▶ [Required work]:
Your output must be the lines below from the line containing "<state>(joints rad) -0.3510" to the line containing "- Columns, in", both lines included, reproduced exactly and without pictures.

※

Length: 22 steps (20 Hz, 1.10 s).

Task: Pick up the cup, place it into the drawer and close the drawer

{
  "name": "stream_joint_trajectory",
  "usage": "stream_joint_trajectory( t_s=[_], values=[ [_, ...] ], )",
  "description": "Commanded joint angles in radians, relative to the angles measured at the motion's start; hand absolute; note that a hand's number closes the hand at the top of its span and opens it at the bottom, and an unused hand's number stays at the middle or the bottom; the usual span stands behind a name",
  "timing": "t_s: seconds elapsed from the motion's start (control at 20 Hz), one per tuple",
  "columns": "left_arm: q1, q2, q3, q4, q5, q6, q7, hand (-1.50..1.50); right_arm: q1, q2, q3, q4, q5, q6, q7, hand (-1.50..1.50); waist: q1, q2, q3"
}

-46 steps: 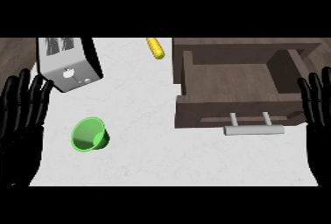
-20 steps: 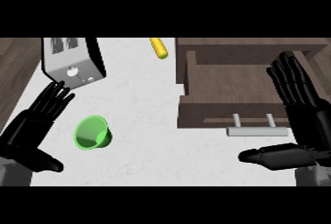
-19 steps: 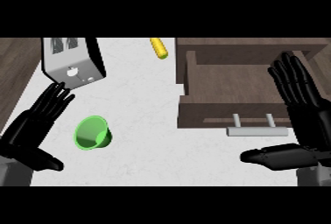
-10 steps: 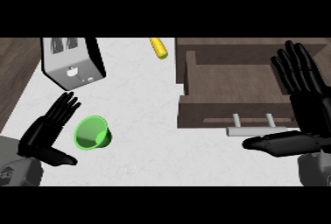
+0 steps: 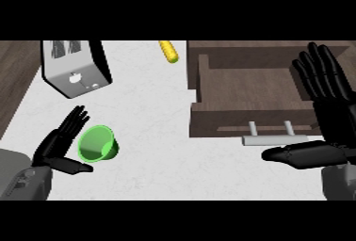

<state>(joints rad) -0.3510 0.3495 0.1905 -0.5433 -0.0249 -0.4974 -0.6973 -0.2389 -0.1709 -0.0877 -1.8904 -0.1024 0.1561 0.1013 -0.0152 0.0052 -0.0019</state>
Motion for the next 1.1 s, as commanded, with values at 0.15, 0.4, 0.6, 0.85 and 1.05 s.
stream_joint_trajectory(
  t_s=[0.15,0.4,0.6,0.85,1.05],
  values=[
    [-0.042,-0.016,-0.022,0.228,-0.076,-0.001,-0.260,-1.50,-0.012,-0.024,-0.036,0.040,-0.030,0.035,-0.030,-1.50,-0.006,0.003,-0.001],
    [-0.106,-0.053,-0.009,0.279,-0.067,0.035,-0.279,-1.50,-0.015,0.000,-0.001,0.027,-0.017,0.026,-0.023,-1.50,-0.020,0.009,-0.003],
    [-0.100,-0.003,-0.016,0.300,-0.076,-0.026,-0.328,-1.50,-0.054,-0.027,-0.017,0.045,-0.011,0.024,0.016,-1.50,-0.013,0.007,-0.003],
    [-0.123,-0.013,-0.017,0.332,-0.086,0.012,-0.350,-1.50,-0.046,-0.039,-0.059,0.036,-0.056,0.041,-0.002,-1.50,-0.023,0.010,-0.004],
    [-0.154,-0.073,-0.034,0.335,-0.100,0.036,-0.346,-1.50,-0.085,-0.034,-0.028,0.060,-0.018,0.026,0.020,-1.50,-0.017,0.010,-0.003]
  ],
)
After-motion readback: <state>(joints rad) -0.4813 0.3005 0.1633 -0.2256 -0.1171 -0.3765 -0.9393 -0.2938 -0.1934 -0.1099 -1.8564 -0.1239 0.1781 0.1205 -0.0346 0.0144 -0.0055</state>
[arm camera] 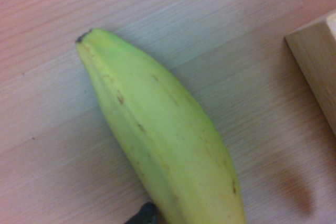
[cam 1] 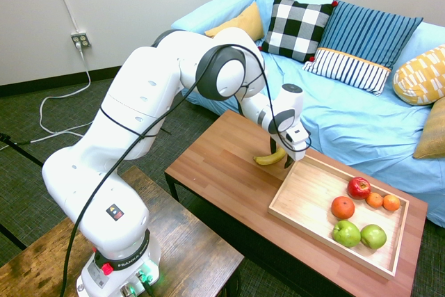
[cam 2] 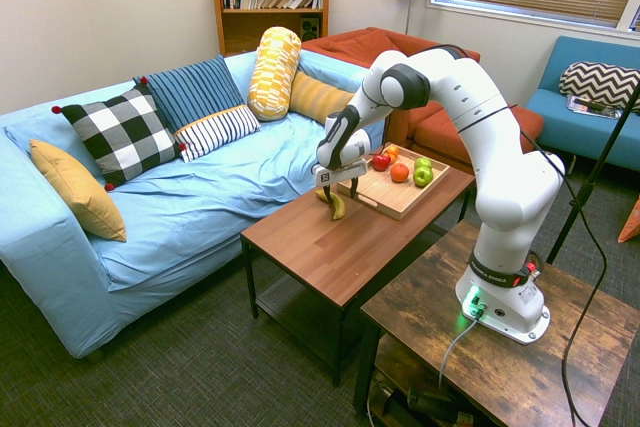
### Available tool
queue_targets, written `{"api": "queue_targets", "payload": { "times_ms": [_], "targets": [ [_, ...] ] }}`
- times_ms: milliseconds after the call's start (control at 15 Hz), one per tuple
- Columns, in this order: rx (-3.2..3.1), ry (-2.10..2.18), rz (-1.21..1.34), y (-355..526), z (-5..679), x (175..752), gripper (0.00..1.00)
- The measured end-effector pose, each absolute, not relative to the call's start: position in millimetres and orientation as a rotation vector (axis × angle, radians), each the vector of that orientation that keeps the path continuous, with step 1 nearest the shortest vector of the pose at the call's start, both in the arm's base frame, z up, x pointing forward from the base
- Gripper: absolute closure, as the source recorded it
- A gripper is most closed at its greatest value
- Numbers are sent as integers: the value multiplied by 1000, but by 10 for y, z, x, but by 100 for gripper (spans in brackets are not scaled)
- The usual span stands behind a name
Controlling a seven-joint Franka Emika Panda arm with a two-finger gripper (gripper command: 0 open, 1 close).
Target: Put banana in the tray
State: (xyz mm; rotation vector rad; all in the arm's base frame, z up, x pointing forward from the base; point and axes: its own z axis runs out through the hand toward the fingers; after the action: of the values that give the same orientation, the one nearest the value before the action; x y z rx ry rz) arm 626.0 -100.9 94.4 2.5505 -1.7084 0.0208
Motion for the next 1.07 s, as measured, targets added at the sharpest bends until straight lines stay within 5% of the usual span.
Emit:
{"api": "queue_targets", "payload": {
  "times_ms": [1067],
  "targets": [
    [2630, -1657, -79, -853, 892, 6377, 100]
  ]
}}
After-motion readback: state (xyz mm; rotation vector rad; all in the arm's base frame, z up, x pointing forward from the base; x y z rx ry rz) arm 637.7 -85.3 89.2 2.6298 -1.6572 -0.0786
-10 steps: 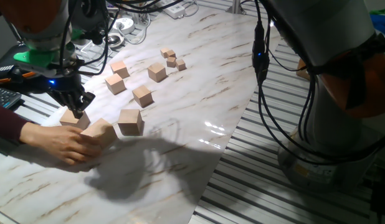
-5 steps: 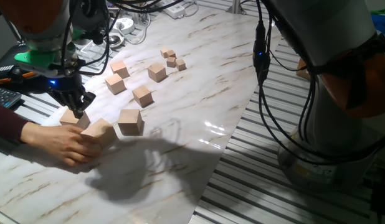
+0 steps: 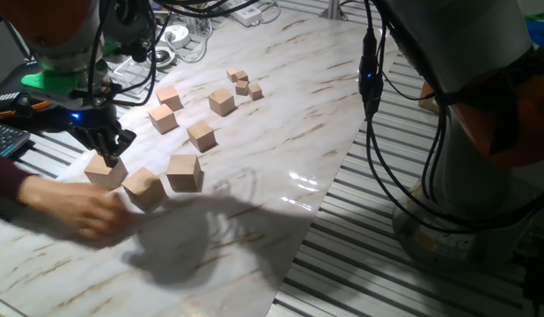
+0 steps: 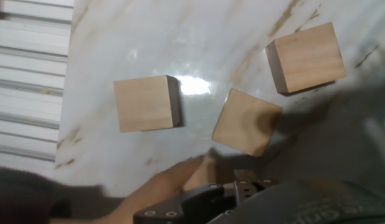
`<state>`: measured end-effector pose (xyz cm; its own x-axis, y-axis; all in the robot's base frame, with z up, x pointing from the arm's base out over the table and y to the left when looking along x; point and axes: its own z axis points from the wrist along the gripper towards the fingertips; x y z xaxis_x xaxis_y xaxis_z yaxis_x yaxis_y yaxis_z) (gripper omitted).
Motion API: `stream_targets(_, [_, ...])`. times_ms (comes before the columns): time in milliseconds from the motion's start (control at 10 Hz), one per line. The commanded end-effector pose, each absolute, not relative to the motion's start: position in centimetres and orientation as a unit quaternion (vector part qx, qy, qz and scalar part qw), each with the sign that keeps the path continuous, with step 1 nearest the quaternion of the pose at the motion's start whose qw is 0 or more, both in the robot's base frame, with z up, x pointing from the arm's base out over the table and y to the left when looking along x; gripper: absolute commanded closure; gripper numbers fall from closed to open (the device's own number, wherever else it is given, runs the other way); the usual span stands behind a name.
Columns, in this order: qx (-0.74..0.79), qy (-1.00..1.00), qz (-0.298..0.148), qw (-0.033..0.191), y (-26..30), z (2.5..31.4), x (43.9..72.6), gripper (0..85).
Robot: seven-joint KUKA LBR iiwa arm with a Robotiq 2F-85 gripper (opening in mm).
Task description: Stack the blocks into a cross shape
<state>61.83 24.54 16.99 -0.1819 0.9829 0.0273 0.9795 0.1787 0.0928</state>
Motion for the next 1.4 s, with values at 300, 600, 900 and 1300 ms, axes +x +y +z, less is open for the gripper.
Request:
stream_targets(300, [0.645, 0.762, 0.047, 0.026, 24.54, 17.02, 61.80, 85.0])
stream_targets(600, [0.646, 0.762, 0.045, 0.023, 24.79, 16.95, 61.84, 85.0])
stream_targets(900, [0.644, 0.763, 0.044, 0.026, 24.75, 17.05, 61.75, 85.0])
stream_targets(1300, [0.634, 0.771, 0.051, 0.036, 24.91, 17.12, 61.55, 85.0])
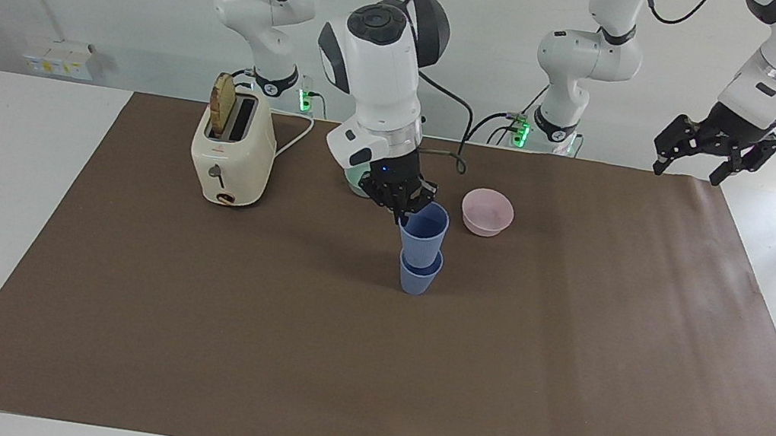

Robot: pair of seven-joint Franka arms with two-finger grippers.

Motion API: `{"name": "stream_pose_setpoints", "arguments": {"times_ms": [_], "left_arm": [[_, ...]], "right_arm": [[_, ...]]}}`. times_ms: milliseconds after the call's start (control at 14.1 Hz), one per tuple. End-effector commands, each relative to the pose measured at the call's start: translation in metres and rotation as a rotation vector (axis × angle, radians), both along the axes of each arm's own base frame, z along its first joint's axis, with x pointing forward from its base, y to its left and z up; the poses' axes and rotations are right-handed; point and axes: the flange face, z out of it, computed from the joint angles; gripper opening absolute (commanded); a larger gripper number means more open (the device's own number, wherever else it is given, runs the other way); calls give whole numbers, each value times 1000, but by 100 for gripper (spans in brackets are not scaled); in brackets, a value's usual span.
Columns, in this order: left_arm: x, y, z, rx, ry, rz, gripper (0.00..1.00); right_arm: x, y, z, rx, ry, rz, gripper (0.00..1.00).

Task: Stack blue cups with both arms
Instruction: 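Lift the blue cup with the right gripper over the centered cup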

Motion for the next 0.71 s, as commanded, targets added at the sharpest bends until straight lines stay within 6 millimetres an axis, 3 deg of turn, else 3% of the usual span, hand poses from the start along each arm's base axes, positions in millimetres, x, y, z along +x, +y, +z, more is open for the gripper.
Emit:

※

▶ [Expected answer]:
<state>(joints rad) -0.3510 0.3495 0.1905 -0.5433 -0.0249 -0.4974 -0.6973 -0.2389 -0.1709 -0.0877 -1.8904 -0.1024 0.1561 0.1013 -0.0152 0.0052 -0.0019</state>
Motion for the next 1.1 s, as commanded, with values at 0.15, 0.4, 0.6, 0.85 and 1.05 s.
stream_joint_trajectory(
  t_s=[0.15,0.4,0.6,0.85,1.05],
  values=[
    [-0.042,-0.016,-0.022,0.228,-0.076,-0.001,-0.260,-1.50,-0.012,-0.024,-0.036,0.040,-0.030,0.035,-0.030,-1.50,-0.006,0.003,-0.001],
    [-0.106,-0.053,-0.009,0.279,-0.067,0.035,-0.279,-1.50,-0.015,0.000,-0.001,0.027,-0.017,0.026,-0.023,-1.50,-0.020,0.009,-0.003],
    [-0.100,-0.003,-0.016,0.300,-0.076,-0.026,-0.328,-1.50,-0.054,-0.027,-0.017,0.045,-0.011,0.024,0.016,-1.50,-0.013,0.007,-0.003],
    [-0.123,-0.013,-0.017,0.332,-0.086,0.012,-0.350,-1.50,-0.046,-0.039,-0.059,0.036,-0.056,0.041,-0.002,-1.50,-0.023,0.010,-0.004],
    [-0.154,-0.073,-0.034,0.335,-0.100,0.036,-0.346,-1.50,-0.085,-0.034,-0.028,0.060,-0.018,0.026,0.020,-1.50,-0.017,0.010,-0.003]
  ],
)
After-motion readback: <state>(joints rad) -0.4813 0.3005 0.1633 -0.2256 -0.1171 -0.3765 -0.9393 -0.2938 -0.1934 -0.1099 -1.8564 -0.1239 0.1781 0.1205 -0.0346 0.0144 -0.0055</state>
[arm camera] 
[cam 1] 
[cam 2] 
### Available tool
queue_targets, written `{"api": "queue_targets", "payload": { "times_ms": [_], "targets": [ [_, ...] ] }}`
- times_ms: milliseconds after the call's start (control at 15 Hz), one per tuple
- Columns, in this order: rx (-3.2..3.1), ry (-2.10..2.18), rz (-1.21..1.34), y (-355..526), z (-5..679), x (175..752), gripper (0.00..1.00)

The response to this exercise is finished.